There are convertible seats on the market that will take a child from toddler age until they need a booster seat, and some seats can be used as part of a stroller, on dining chairs, and in airplanes. Be sure to check that whatever type you’d like to buy is rated properly for the entire age range.
Some booster seats have backrests, some are backless, and others convert from one form to the other. If your child is old enough to sit up straight in the booster seat with his or her back against the back of the rear seat and the seat belt fits properly, unless your vehicle has low seat backs or no rear headrests, a backless booster is fine. Otherwise, a backrest is a good choice until the child’s head is higher than the backrest.
If you must place a child in the front passenger seat on occasion, make sure that the seat is shoved back as far as possible, that the child is in a safety seat that keeps him or her in an upright position, and if the vehicle has an air-bag ON/OFF switch, the “How airbags work” section in this chapter tells you how to disable the passenger-side air bag. If you have to choose which child to put in front, pick the one who can best remain restrained in the proper position, even if it isn’t the oldest or largest child.

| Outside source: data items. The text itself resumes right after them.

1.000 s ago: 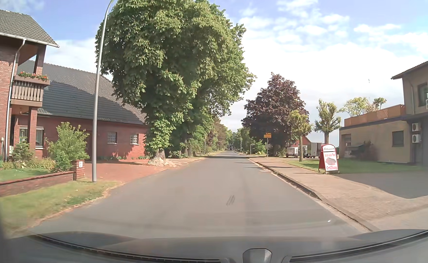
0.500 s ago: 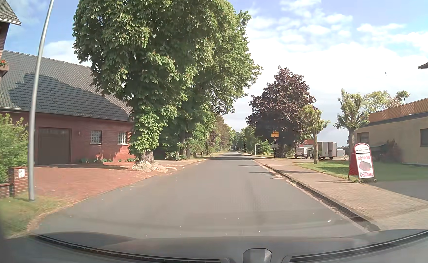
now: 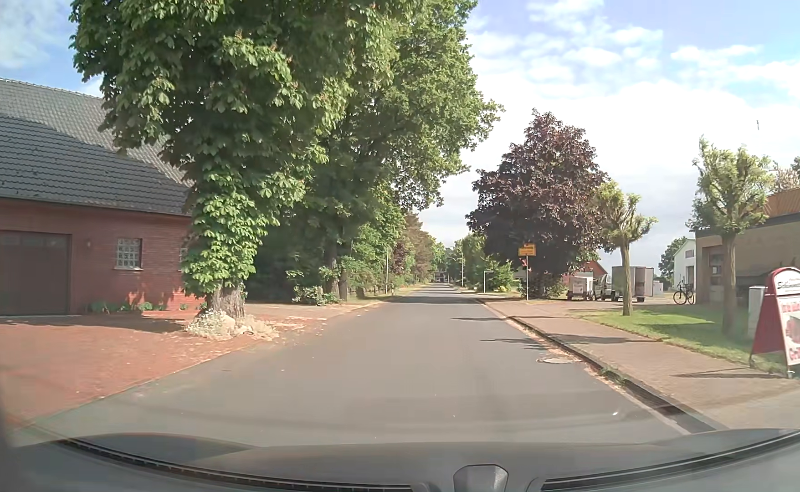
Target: Follow the waypoints while adhering to traffic rules and regulations
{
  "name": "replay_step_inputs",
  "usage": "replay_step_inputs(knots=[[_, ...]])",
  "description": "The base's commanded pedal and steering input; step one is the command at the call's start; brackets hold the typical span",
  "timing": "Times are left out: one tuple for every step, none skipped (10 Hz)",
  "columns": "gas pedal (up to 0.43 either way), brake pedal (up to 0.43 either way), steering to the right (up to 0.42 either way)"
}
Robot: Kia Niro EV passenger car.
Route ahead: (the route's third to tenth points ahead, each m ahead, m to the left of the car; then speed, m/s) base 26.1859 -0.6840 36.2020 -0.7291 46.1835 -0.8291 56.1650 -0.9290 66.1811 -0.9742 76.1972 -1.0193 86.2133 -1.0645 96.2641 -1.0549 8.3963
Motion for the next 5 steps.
replay_step_inputs(knots=[[0.331, 0.006, -0.004], [0.331, 0.006, -0.004], [0.331, 0.006, -0.001], [0.331, 0.006, 0.003], [0.331, 0.006, 0.006]])
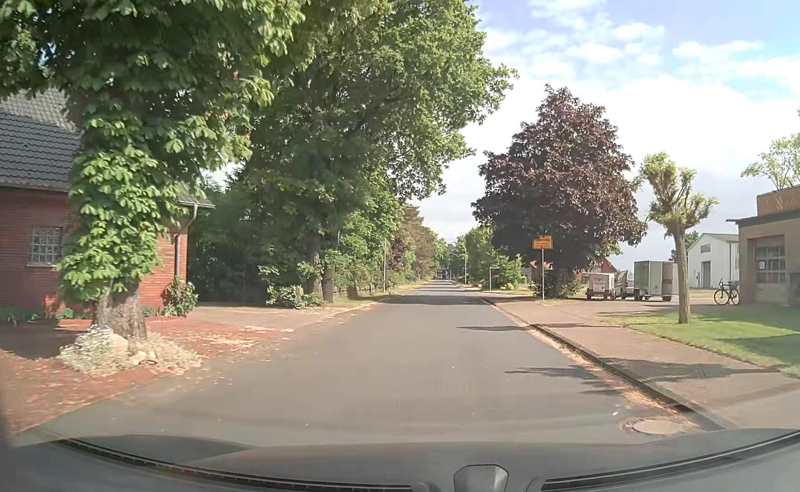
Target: Follow the waypoints while adhering to traffic rules and regulations
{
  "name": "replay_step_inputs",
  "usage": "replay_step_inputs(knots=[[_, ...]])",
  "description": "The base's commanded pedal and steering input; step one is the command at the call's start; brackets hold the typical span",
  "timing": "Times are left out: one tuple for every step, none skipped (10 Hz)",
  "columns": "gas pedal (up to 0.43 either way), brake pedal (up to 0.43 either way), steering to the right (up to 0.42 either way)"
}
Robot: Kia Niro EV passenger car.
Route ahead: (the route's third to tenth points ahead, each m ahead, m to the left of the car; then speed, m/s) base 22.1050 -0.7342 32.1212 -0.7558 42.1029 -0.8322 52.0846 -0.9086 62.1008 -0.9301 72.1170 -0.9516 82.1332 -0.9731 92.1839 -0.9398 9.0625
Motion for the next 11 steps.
replay_step_inputs(knots=[[0.331, 0.006, 0.008], [0.331, 0.006, 0.010], [0.319, 0.006, 0.012], [0.319, 0.006, 0.012], [0.319, 0.006, 0.012], [0.280, 0.006, 0.012], [0.138, 0.006, 0.012], [0.000, 0.006, 0.012], [0.000, 0.006, 0.012], [0.000, 0.006, 0.011], [0.000, 0.006, 0.011]])
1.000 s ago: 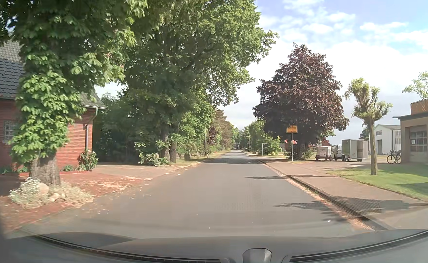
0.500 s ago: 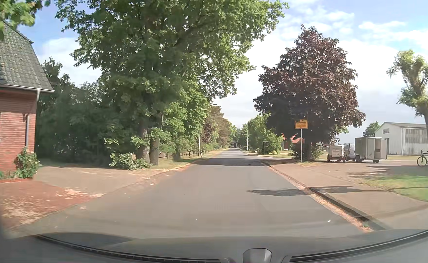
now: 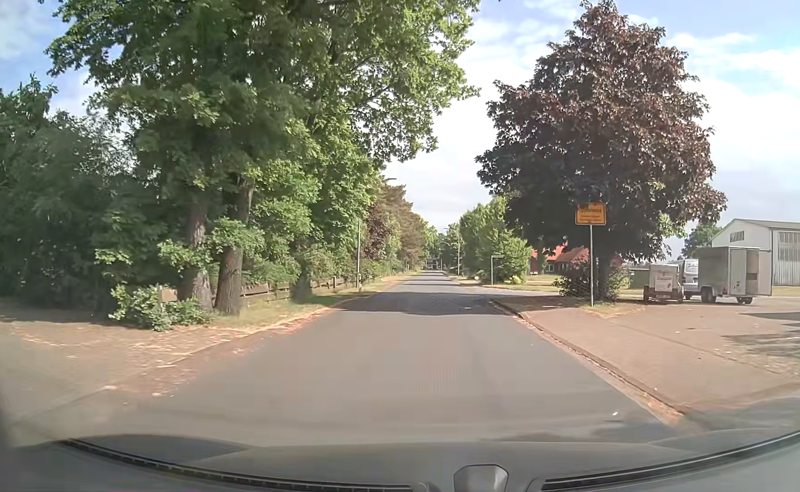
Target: Follow the waypoints while adhering to traffic rules and regulations
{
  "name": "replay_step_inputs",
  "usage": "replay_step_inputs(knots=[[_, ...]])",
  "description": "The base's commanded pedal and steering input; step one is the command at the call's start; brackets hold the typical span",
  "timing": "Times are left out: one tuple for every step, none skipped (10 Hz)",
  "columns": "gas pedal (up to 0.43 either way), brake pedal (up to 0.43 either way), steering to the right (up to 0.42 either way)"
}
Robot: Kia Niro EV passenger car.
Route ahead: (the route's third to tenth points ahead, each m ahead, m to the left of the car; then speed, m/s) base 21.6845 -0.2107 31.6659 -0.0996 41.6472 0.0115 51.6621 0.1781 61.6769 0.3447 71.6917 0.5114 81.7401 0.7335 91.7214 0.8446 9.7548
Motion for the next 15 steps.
replay_step_inputs(knots=[[0.000, 0.006, 0.011], [0.000, 0.006, 0.010], [0.000, 0.006, 0.008], [0.000, 0.006, 0.008], [0.000, 0.006, 0.008], [0.000, 0.006, 0.008], [0.000, 0.006, 0.008], [0.000, 0.006, 0.007], [0.000, 0.006, 0.007], [0.000, 0.006, 0.007], [0.000, 0.006, 0.007], [0.000, 0.006, 0.007], [0.000, 0.000, 0.007], [0.000, 0.006, 0.006], [0.000, 0.006, 0.006]])
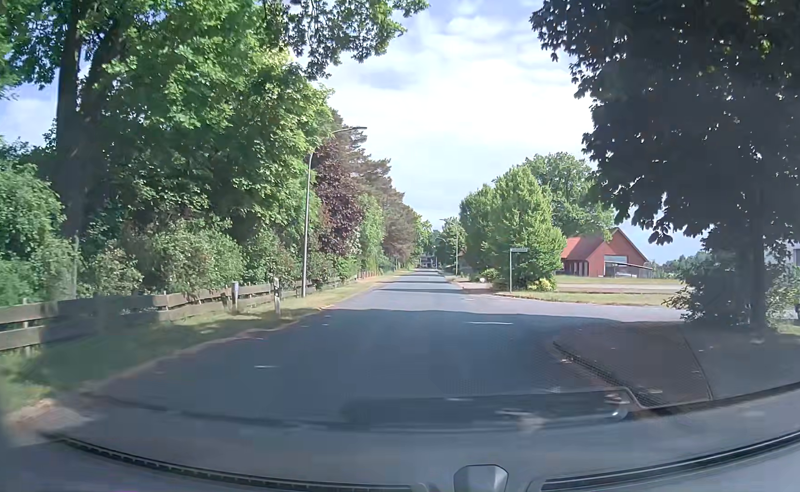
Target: Follow the waypoints while adhering to traffic rules and regulations
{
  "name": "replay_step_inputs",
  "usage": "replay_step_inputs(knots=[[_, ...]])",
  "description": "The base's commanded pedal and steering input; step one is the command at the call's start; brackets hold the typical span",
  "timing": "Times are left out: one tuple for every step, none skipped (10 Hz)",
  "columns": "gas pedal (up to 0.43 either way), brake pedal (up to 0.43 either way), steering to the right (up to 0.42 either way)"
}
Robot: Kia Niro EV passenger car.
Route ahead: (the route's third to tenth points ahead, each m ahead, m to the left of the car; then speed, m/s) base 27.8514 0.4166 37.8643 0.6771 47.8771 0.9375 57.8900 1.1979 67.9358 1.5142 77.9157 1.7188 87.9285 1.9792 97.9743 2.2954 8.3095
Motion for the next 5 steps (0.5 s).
replay_step_inputs(knots=[[0.000, 0.006, 0.005], [0.000, 0.006, 0.004], [0.000, 0.006, 0.004], [0.000, 0.006, 0.004], [0.039, 0.006, 0.004]])
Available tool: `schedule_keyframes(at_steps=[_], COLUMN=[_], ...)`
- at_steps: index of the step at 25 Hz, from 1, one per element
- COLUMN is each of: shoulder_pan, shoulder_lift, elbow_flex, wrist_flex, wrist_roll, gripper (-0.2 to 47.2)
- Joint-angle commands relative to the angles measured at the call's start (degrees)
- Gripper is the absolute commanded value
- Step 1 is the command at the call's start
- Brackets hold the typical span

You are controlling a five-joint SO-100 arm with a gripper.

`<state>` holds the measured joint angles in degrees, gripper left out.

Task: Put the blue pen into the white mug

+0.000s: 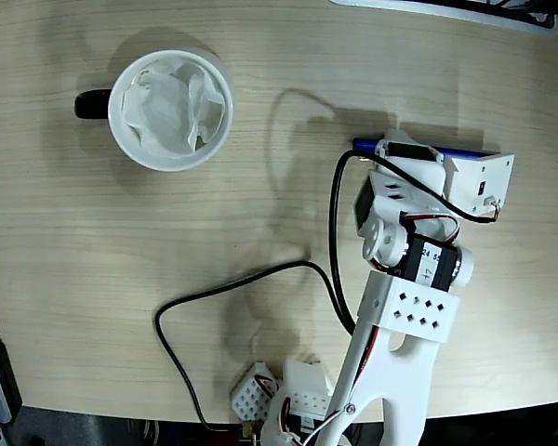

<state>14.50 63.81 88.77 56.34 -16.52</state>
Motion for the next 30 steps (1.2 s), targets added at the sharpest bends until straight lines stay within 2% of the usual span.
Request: schedule_keyframes(at_steps=[1, 9, 18, 30], shoulder_pan=[0.18, -0.88, -6.06, -21.36], shoulder_lift=[1.67, 12.39, 25.75, 38.06], elbow_flex=[-1.05, -0.7, -0.7, -0.7], wrist_flex=[-0.09, 0.18, -0.09, -2.9], wrist_roll=[-0.62, 0.7, 9.58, 28.92], gripper=[0.1, 0.1, 0.1, 0.0])
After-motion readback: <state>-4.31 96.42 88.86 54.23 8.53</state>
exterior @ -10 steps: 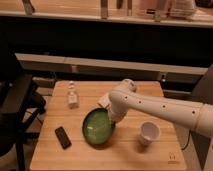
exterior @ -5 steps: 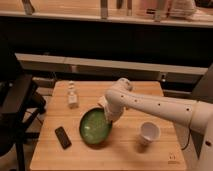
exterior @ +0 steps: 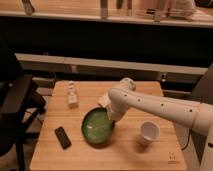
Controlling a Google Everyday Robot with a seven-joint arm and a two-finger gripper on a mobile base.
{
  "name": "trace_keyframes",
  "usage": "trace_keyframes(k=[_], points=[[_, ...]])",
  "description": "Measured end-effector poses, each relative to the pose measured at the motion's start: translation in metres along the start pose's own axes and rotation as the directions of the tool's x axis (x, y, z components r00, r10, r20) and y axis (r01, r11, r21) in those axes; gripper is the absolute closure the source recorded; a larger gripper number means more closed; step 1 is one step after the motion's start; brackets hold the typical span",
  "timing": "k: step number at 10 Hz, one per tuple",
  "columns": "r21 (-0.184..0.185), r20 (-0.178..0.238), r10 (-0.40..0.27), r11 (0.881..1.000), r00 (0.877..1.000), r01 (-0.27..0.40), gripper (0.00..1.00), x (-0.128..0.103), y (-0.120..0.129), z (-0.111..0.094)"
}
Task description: Drag the ceramic bowl in a circle
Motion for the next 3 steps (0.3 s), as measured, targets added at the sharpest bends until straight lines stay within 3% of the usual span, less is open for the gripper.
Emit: trace_keyframes(k=[3], points=[[0.006, -0.001, -0.012, 1.000, 1.000, 0.012, 1.00, 0.0039, -0.0072, 0.0011]])
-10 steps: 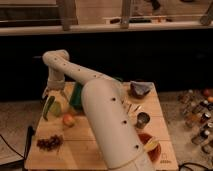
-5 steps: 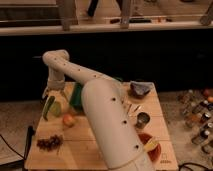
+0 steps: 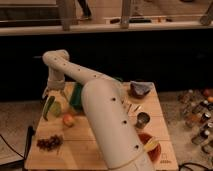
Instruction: Place pepper in plastic cup
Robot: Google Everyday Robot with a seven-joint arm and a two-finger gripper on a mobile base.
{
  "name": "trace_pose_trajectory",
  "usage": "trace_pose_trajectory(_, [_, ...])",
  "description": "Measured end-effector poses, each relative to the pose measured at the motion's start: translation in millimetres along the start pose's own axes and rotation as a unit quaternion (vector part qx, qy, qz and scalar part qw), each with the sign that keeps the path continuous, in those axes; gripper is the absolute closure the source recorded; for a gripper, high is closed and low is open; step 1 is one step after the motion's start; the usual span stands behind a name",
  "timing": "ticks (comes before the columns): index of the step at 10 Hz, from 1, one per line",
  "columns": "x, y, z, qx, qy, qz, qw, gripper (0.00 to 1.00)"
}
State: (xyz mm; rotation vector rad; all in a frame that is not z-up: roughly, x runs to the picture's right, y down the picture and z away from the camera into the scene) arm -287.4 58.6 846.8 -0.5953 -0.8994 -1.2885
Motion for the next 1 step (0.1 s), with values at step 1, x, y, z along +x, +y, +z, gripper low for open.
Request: trace_pose_trajectory(1, [0.0,0.0,0.1,0.0,0.0,0.0,1.0,0.2])
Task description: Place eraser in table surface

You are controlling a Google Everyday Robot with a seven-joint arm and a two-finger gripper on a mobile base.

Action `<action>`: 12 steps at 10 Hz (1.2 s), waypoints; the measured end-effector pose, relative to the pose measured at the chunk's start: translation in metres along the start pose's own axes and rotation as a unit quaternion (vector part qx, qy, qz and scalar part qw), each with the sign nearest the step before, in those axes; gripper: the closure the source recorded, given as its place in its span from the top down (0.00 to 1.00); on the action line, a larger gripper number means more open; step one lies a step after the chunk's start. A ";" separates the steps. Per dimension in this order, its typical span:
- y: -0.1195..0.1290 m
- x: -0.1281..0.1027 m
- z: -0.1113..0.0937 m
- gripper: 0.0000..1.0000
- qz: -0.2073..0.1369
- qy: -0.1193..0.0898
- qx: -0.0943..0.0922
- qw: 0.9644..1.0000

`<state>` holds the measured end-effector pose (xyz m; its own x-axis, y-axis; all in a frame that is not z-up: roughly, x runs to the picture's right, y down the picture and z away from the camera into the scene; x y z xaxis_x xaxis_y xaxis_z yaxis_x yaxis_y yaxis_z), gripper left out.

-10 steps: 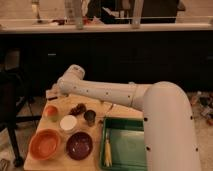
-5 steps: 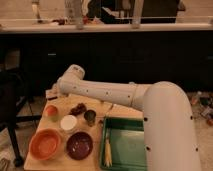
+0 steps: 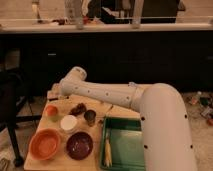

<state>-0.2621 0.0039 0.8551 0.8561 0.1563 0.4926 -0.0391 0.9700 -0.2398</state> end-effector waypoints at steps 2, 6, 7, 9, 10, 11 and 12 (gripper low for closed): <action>-0.003 0.002 0.003 0.00 0.021 -0.011 0.003 1.000; -0.004 0.024 0.014 0.00 0.078 -0.037 0.004 0.996; -0.003 0.029 0.017 0.00 0.088 -0.038 0.001 0.995; -0.001 0.038 0.022 0.00 0.102 -0.037 -0.006 0.994; -0.001 0.044 0.025 0.00 0.109 -0.034 -0.012 0.993; 0.000 0.050 0.029 0.00 0.115 -0.031 -0.018 0.993; 0.001 0.055 0.031 0.00 0.118 -0.028 -0.022 0.992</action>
<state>-0.2314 0.0191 0.9079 0.7951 0.3905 0.4641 -0.2120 0.8959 -0.3905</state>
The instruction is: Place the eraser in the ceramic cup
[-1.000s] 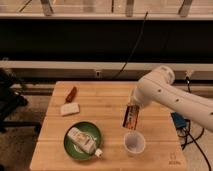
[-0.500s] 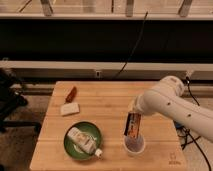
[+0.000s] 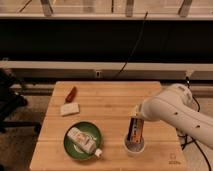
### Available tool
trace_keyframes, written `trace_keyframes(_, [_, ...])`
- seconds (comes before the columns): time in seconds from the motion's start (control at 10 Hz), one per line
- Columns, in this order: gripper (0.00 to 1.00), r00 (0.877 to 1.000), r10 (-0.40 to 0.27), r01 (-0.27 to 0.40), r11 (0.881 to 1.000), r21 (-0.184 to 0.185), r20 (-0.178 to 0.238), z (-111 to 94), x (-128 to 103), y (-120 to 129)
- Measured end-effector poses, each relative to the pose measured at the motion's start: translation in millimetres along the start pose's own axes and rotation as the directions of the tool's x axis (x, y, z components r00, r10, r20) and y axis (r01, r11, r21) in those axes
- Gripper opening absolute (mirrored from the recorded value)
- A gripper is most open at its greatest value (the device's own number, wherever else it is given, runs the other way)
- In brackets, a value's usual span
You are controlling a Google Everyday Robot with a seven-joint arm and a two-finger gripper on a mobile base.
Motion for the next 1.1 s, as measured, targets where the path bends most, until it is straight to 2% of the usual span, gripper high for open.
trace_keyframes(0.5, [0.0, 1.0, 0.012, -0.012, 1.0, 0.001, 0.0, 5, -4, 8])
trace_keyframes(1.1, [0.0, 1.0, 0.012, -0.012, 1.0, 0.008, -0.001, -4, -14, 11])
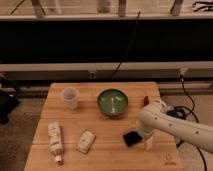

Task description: Place the eraser in the ceramic cup

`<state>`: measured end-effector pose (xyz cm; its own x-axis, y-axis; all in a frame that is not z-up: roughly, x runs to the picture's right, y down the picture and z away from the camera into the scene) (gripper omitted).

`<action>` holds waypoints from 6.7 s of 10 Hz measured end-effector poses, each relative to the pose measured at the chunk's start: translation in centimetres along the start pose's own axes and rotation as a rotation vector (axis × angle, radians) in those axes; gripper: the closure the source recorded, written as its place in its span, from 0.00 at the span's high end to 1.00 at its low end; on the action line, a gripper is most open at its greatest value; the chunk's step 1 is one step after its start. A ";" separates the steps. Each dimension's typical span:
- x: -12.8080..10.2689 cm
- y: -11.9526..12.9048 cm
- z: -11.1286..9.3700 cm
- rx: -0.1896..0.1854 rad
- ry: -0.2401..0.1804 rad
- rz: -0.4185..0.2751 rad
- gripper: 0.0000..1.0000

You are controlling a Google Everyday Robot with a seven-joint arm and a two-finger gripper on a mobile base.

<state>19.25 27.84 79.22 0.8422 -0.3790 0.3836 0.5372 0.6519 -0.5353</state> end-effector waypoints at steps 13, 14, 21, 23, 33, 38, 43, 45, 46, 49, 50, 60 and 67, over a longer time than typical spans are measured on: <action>-2.1 -4.2 -6.0 0.038 0.017 -0.127 0.00; -2.8 -5.6 -7.1 0.043 0.019 -0.166 0.00; -5.4 -15.4 -9.9 0.180 0.008 -0.470 0.00; -6.6 -17.2 -10.5 0.214 0.004 -0.528 0.00; -11.8 -27.2 -13.5 0.394 0.035 -0.846 0.00; -11.7 -31.2 -16.6 0.509 0.055 -0.936 0.00; -14.4 -36.0 -17.6 0.594 0.063 -1.017 0.00; -15.7 -37.6 -17.6 0.615 0.069 -1.047 0.00; -15.9 -38.3 -17.6 0.624 0.074 -1.054 0.00; -16.7 -40.0 -16.6 0.649 0.069 -1.070 0.00; -17.0 -40.5 -16.2 0.655 0.068 -1.075 0.00; -19.8 -44.4 -14.7 0.684 0.080 -1.096 0.05; -18.1 -43.9 -13.7 0.641 0.088 -1.085 0.74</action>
<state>-18.94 -2.90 85.49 -0.0032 -0.9437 0.3309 0.8538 0.1697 0.4921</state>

Considering types of harnesses and anchoring systems
Child safety seats come with a variety of harnesses to keep your child securely buckled in place. Some have a three-point harness with straps that come over the child’s shoulders and connect with a buckle close to the bottom of the seat. Five-point harnesses have five straps, one for each shoulder, one for each hip, and one at the child’s crotch.
Some seats feature a padded or triangle-shaped T-shield that’s attached to the shoulder straps and the front of the seat. Still, others have a shield that drops down from overhead to keep the child in place.